In the listing below, the lines starting at the line with "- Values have" and ending at the line with "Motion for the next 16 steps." are to be output verbatim. Images stay out of the copy.

*** Collected material ***

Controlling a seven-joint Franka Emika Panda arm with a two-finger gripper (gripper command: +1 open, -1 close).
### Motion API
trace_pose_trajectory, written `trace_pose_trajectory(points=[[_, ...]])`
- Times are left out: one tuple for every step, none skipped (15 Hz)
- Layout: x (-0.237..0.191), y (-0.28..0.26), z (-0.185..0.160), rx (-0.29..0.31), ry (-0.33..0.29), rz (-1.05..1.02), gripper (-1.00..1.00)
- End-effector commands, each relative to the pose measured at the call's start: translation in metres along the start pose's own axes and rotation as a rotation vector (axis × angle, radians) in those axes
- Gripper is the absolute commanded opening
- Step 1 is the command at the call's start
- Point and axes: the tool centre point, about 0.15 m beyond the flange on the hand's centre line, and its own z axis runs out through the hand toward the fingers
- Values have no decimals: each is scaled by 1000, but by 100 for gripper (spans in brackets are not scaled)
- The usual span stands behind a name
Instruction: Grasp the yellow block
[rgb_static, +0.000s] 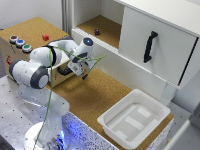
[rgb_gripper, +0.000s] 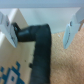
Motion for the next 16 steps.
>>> trace_pose_trajectory(points=[[-9,-59,-64,-108,86,-69,100],[-10,-76,-71,-108,87,-114,100],[-12,-96,-76,-128,78,-174,100],[-15,-113,-79,-144,66,-229,100],[-19,-128,-79,-166,54,-272,100],[-23,-142,-77,-180,36,-323,100],[-28,-153,-73,-194,13,-374,100],[-33,-168,-61,-216,-39,-443,100],[-38,-179,-50,-251,-85,-520,100],[-42,-186,-42,-272,-120,-577,100],[-47,-193,-33,-277,-154,-649,100],[-53,-199,-28,-198,-183,-753,100],[-61,-207,-23,-152,-220,-860,100],[-67,-215,-18,-122,-267,-971,100],[-69,-221,-11,-116,-315,-1068,100],[-68,-223,-4,-138,-333,-1136,100]])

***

● Reply to the task
- Values have no decimals: each is scaled by 1000, but by 100 for gripper (spans in brackets are not scaled)
- The usual span stands behind a name
Instruction: Grasp the yellow block
[rgb_static, +0.000s] 
[rgb_gripper, +0.000s] 
Motion for the next 16 steps.

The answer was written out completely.